Access: You’re trancing out with trance to Edward.

Max: Listen, psychedelic trance is the one music I would never listen to in my life.

Access: (Laughs).

Max: I don’t understand it. … It’s just f***ing noise and it makes you stupid when you listen to it.

Access: Way to have an opinion (laughs). Max, you have taken a stance against that genre!

Max: Listen, I’m very open to dance music, hey, but trance — it shouldn’t exist. If I were king for a day, that’s one of the first things I’d do, get rid of trance.

PHOTOS: ‘The White Queen’ Scenes & Stars

Access: Hilarious. … So, before I let you go, Max, have you seen ‘Game of Thrones’? And, having done ‘The White Queen,’ does it make you think of it differently?

Max: I actually haven’t seen ‘Game of Thrones,’ but I hear it’s great. But I haven’t seen it. I’m like the only person on the planet who hasn’t.
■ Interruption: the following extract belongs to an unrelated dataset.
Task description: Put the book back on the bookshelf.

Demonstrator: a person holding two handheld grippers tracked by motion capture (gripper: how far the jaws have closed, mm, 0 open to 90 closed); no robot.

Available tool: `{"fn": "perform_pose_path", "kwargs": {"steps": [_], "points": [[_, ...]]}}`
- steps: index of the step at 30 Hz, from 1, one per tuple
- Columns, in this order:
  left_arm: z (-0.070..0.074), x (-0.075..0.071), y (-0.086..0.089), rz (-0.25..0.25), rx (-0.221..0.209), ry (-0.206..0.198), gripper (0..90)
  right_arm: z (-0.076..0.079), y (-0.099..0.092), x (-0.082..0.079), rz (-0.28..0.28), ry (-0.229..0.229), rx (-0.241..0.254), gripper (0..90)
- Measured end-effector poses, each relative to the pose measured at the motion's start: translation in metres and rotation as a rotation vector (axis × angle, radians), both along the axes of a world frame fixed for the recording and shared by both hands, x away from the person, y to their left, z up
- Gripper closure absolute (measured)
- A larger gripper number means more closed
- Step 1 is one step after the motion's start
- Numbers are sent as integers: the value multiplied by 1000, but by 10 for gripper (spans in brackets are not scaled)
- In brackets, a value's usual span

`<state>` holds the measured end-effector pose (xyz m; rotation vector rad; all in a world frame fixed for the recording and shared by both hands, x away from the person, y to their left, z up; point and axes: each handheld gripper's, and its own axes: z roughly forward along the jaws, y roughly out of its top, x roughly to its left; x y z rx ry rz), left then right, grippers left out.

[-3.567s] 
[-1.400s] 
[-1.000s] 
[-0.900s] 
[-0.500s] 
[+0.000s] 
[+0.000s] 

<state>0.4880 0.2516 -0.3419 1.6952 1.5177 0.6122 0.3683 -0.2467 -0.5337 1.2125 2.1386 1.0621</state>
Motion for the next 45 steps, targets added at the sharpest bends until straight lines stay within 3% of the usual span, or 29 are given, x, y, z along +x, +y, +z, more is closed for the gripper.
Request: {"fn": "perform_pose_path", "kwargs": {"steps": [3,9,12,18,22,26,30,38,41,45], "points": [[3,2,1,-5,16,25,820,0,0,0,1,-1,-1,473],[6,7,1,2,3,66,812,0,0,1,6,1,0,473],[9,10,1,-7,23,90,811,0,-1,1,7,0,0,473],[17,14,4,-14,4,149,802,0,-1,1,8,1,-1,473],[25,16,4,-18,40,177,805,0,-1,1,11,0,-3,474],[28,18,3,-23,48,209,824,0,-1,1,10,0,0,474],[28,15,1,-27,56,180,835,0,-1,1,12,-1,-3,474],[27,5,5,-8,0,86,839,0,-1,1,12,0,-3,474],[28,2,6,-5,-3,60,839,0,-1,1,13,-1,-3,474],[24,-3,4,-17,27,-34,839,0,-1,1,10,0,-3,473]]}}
Access: Do you have time to watch television? Or are you just so busy prepping for ‘Farragut North’?

Max: I mean, at this precise moment I have no time to do anything besides learn lines, but yeah, I do watch TV, like I only watched ‘The West Wing’ last year, and ‘The Wire’ last year, and ‘The Sopranos’ last year. I’m way behind on everything.

Access: OK.

Max: I always get slightly off put when people are like, ‘It’s amazing! It’s amazing!’ I’m like, ‘Oh God! I’m gonna watch it later.’ And then you go and watch and you go. ‘Yeah, obviously it was amazing.’

“The White Queen” continues Saturdays at 9 PM on Starz.